We know that 2-interval exchange on $\mathbb{T}$ is just a rotation on $\mathbb{T}$, and there is a Rauzy–Veech–Zorich induction (Euclidean algorithm or continued fraction) to approximate the dynamic system very fast. To mention Rauzy–Veech–Zorich induction is beacause the toy model of it, i.e. continued fraction can directly gain to following corallory(**without** estimating the exponential sum occur in weyl criterion)
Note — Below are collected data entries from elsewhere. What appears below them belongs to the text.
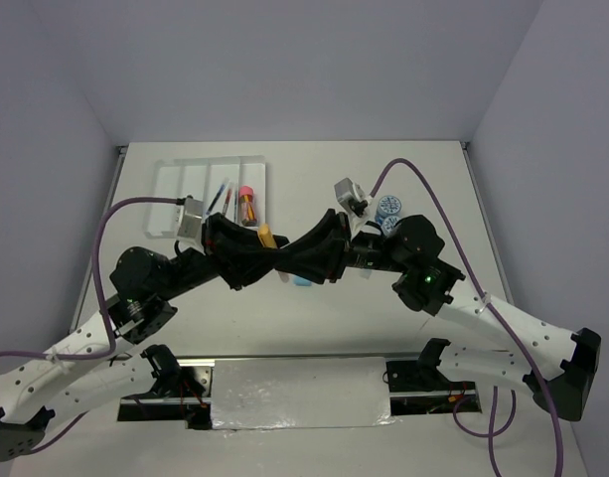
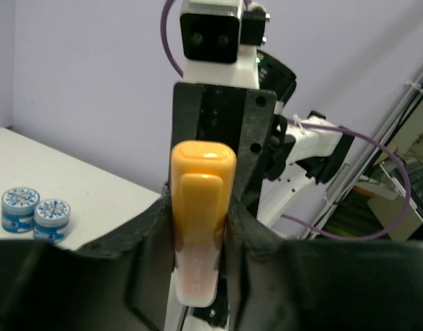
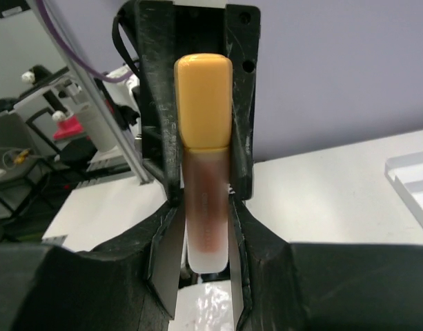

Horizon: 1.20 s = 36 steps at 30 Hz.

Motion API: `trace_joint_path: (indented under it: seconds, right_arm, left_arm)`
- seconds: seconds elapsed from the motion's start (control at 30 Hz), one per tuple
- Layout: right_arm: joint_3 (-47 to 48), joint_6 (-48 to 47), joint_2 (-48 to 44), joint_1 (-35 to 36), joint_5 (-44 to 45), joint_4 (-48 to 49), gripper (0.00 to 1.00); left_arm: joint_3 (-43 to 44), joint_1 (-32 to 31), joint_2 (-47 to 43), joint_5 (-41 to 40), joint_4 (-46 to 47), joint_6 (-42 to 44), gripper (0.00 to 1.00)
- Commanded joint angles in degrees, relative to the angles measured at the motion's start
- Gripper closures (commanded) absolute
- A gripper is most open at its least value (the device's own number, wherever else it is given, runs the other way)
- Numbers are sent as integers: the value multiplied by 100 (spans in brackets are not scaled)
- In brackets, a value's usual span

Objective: Sort the stationery into containers
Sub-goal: Close the pen cap on the pen.

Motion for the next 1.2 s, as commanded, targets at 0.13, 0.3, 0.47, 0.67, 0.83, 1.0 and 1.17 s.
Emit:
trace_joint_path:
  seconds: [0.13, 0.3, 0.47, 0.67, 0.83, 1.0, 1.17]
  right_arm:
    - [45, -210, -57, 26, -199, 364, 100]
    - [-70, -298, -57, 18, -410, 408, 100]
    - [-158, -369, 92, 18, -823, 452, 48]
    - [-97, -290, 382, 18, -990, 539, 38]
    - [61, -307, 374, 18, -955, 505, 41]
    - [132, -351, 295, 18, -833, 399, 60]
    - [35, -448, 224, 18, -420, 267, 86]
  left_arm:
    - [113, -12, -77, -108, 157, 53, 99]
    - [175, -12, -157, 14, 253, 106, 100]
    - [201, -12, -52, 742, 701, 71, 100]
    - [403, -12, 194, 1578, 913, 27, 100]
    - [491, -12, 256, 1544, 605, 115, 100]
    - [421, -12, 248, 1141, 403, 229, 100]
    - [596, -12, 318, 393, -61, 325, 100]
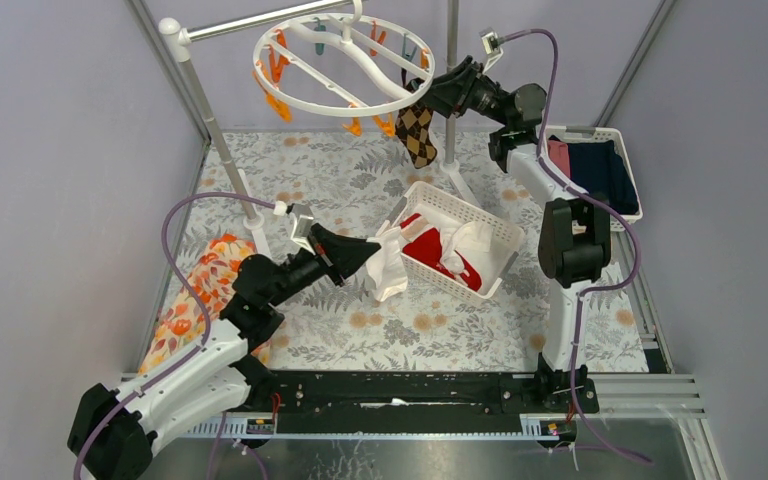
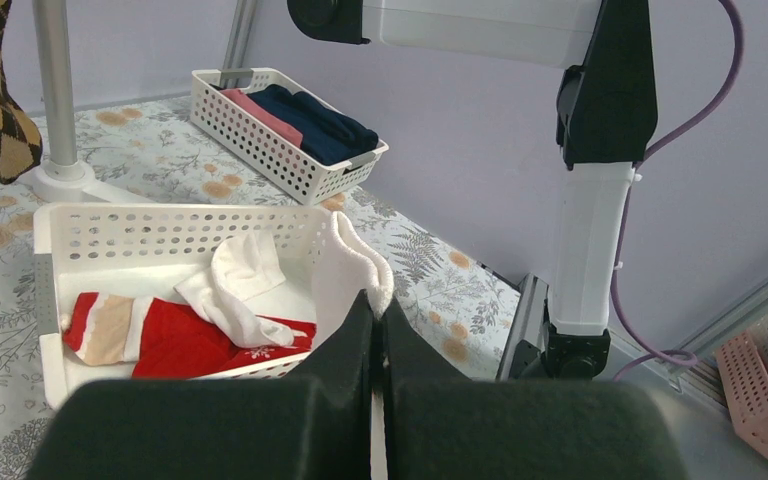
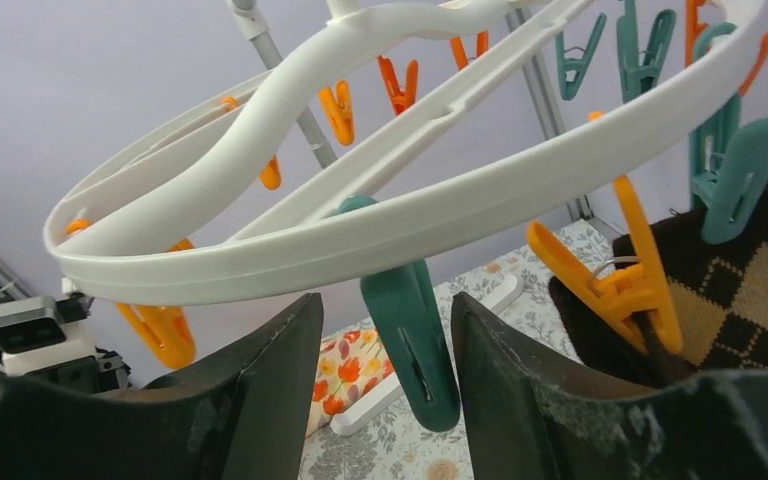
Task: Clip the socks to the hanger
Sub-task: Open the clamp at the hanger.
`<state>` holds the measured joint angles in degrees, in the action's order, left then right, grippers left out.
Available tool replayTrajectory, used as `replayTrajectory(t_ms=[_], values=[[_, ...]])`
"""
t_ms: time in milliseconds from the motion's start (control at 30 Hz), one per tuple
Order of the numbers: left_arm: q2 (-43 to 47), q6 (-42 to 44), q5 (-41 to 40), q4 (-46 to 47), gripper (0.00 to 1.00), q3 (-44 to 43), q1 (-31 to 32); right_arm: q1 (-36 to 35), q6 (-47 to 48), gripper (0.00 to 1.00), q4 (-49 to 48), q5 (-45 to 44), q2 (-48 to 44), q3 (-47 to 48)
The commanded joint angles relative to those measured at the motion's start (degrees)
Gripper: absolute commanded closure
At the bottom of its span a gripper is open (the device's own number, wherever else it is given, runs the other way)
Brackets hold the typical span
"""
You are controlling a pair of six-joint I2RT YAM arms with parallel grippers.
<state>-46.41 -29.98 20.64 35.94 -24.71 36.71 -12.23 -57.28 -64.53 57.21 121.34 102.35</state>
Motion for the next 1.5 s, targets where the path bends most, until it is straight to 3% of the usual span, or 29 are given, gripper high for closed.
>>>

**Corallory of continued fraction** 
in general, for $\alpha\in \mathbb{R}- \mathbb{Q}$ with bounded continued fraction coefficient, i.e. $\alpha=\left[a_{0}, a_{1}, a_{2}, \ldots\right], \sup_{i\in \mathbb{N}}a_i\leq +\infty$, time average converges to space average in exponent speed, 
$$\frac{\{k|1\leq k\leq n, \{k\alpha\}\in [a,b]\subset S_1\}}{n}=|b-a|+O(\log n)$$ 


and we have more than the corallary, that is,

**Theorem 1**
if $\alpha$ is type $\eta$, then, for every $\varepsilon>0,$ the discrepancy satisfies
$$\frac{\{k|1\leq k\leq n, \{k\alpha\}\in [a,b]\subset S_1\}}{n}=|b-a|+\mathrm{O}\left(n^{(-1 / \eta)+\varepsilon}\right)
$$

Although I do not know weather **Theorem 1** can directly gain from continued fraction, at least it could be gain from estimate the exponential sum occur in weyl criterion, so it is true at least. This lead me to consider if the situation is the similar for $n$-interval exchange. The problem, more precisely, split into two problem, one is should there be a "metric" could evaluate the behaviour of a generic $n$-interval exchange such as the below **Definition1** for rotation($2$-interval exchange) do, the other one is, use this "type"(if it exist), could we get similar result as above for $n$-interval exchange.

**Problem 1**
Is it possible to define a type of $n$-interval exchange map?

**Problem 2**
fix an $n$-interval exchange map 
$R_{(\lambda,\pi)}: \mathbb{T} \rightarrow \mathbb{T}, \pi\in \mathbb{S}_n$, if **problem 1** has an answer, is it possible to gain a discrepancy estimate for $R_{(\lambda,\pi)}$? i.e.
$$\frac{\{k|1\leq k\leq n, \{R_{(\lambda,\pi)}^k(x)\}\in [a,b]\subset \mathbb{T}\}}{n}=|b-a|+\mathrm{O}\left(f(n)\right)$$
for genric $x\in \mathbb{T}$?

**Definition1**. Let $\eta$ be a positive real number or infinity. The irrational number $\alpha$ is said to be of type $\eta$ if $\eta$ is the supremum of all $\gamma$ for which $\lim _{q \rightarrow \infty} q^{\gamma}\langle q \alpha\rangle=0,$ where $q$ runs through the positive integers.
The problem is, is there a similar way to consider the type in $n$-interval exchange map for $b\geq 3$, where,
$$
\langle t\rangle=\min _{n \in \mathbb{Z}}|t-n|=\min (\{t\}, 1-\{t\})
$$